Example of Opening an Icechunk Store In-Cloud

Author: Dean Henze, PO.DAAC

This notebook demonstrates opening a virtual dataset (VDS) stored as an Icechunk store (note this technology is currently experimental, although it is gaining momentum). For a general overview of VDS’s see the Using Virutal Datasets chapter on the PO.DAAC Cookbook.

The example dataset(s) used here are from the SASSIE ECCO project (the User Guide has a project overview). The ECCO model (Estimating the Circulation and Climate of the Ocean) was run over the arctic region over a seven year period in support of the SASSIE field experiment (Salinity and Stratification at the Sea Ice Edge).
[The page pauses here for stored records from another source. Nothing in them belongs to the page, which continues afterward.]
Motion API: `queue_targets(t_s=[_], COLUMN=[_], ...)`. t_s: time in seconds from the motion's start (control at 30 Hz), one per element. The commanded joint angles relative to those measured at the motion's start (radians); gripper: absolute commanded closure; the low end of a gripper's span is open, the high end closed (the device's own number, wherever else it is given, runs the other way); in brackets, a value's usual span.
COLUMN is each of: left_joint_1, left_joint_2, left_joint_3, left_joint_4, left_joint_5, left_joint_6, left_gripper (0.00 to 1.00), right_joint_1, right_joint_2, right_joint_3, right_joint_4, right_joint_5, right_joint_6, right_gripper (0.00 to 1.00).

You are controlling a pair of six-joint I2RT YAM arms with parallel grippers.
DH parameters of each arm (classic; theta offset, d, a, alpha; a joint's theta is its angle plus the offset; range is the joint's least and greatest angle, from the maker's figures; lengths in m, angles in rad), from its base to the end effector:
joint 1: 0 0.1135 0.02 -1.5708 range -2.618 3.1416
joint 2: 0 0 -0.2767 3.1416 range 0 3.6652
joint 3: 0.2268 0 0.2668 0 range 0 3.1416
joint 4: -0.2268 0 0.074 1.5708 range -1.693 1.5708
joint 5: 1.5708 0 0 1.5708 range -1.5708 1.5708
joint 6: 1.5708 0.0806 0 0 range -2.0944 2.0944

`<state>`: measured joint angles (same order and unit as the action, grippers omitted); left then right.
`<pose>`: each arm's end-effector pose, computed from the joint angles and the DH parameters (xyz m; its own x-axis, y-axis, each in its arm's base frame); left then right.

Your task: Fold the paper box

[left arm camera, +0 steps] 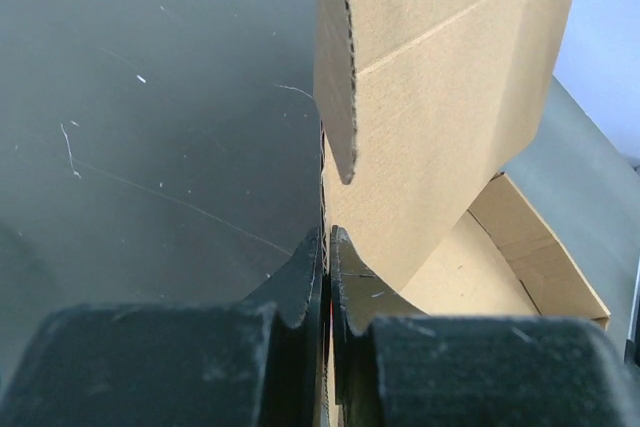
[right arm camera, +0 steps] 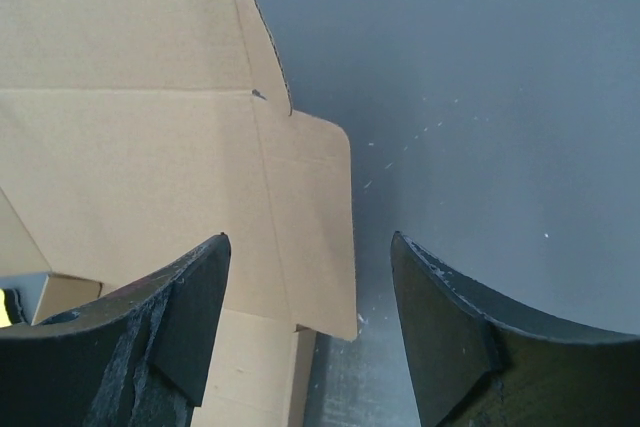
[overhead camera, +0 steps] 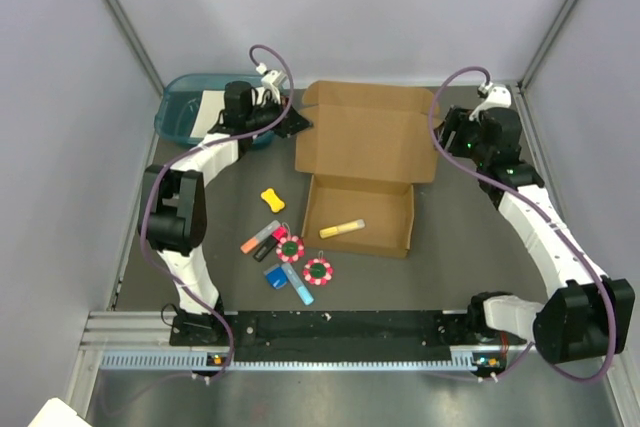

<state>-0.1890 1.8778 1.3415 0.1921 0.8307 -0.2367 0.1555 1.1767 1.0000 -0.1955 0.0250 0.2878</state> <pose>0.4589 -0.1484 0.2527 -0.5120 -0.0631 -0.8567 0.7091 0.5318 -0.4630 0.3206 0.0482 0.3261 -0.3819 0.2274 -0.8958 -0.0244 0.9664 0.2557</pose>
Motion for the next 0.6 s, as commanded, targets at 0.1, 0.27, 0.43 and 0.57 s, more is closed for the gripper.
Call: queue_targets(t_s=[0.1,0.27,0.43,0.57], left_joint_1=[-0.015,-0.015,-0.017,-0.015], left_joint_2=[-0.042,-0.054,-0.062,-0.065], left_joint_3=[-0.011,-0.018,-0.024,-0.027], left_joint_4=[0.089,0.070,0.069,0.063], left_joint_5=[-0.025,-0.044,-0.048,-0.056], left_joint_6=[0.030,0.060,0.066,0.076], left_gripper=[1.00,1.00,1.00,1.00], right_joint_1=[-0.039,-0.045,-0.048,-0.050], right_joint_2=[0.062,0.123,0.184,0.219], right_joint_3=[-0.058,-0.077,-0.040,0.008], right_joint_4=[0.188,0.267,0.272,0.234], right_joint_5=[-0.168,-0.191,-0.203,-0.203], right_joint_6=[-0.061,-0.047,-0.053,-0.073], right_gripper=[0.34,0.35,0.39,0.44])
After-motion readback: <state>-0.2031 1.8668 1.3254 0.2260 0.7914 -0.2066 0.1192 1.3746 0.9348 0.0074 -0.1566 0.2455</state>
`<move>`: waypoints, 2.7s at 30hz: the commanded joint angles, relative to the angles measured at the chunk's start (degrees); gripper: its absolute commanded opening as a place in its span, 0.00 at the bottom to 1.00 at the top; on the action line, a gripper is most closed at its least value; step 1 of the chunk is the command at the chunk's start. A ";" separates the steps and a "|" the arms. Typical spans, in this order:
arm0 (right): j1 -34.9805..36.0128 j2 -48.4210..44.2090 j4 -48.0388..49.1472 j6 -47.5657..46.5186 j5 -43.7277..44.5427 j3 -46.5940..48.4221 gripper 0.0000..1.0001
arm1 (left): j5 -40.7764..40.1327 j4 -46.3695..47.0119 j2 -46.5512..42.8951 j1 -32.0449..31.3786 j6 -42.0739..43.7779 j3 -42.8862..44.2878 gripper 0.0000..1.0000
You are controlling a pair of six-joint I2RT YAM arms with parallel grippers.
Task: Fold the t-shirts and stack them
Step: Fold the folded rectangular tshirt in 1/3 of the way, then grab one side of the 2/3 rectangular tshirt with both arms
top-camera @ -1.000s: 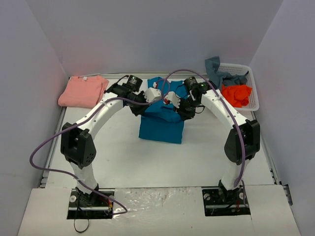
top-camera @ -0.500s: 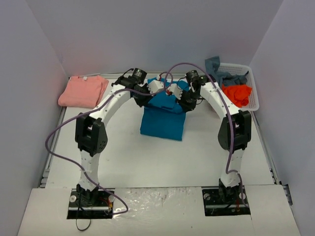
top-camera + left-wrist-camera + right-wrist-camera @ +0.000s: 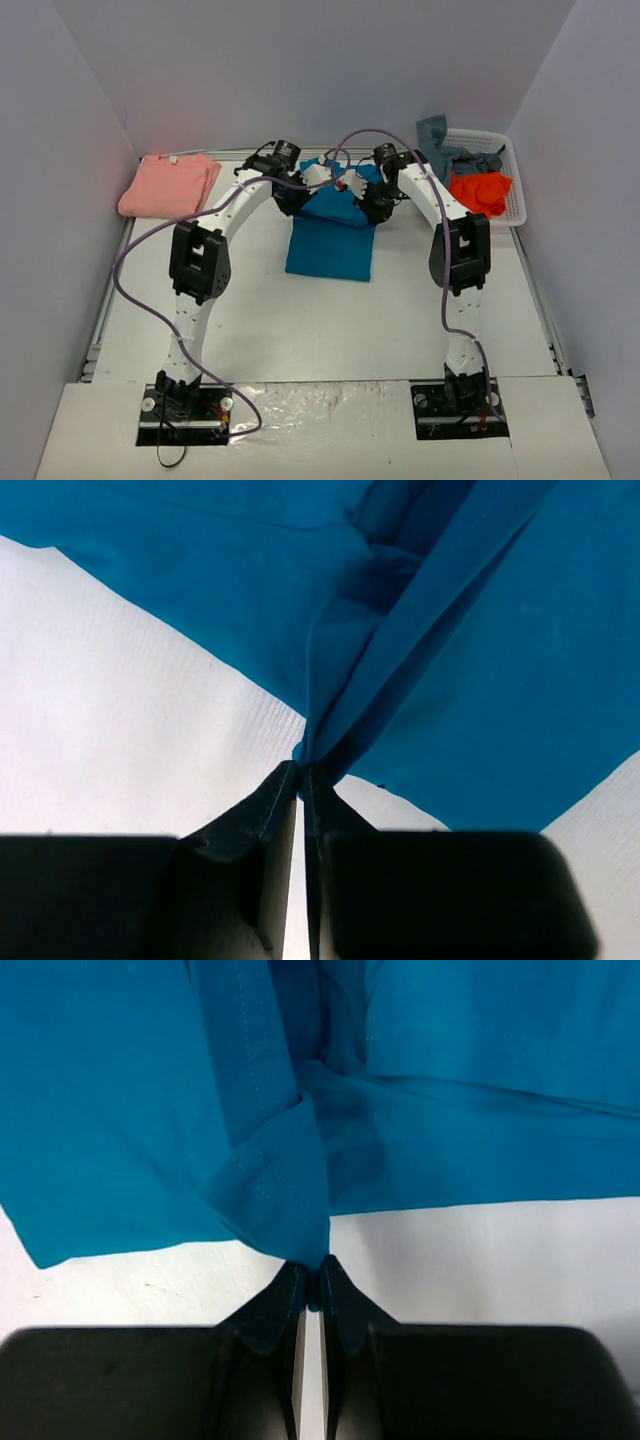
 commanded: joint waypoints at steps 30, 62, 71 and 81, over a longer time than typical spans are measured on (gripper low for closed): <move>-2.32 -23.55 6.04 14.44 -2.53 -27.36 0.49 | 1.29 20.03 -33.24 -2.43 1.59 -45.55 0.16; -6.10 -24.28 9.12 13.65 -7.28 -42.58 0.56 | 6.65 23.39 -25.16 -4.37 6.95 -50.16 0.19; -6.10 -23.49 9.12 13.30 -6.58 -42.76 0.57 | 5.15 19.87 -21.20 -4.45 8.97 -46.99 0.20; -6.10 -22.96 9.21 13.30 -4.91 -43.29 0.58 | 5.86 15.21 -20.59 -4.45 11.08 -45.58 0.22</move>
The SASSIE ECCO data are traditionally archived and available in netCDF format - one file per day(month) for the daily-mean(monthly-snapshot) datasets. The model output variables (totalling ~50 TBs) are large enough that they are spread out over 18 different netCDF datasets for the daily-means, and over 3 different datasets for the monthly-snapshots. One novel functionality of VDS’s being tested here is the ability to combine the data across e.g. the 18 daily-mean datasets so users can interact with the data as if all variables were contained in a single dataset. Computing performance is TBD.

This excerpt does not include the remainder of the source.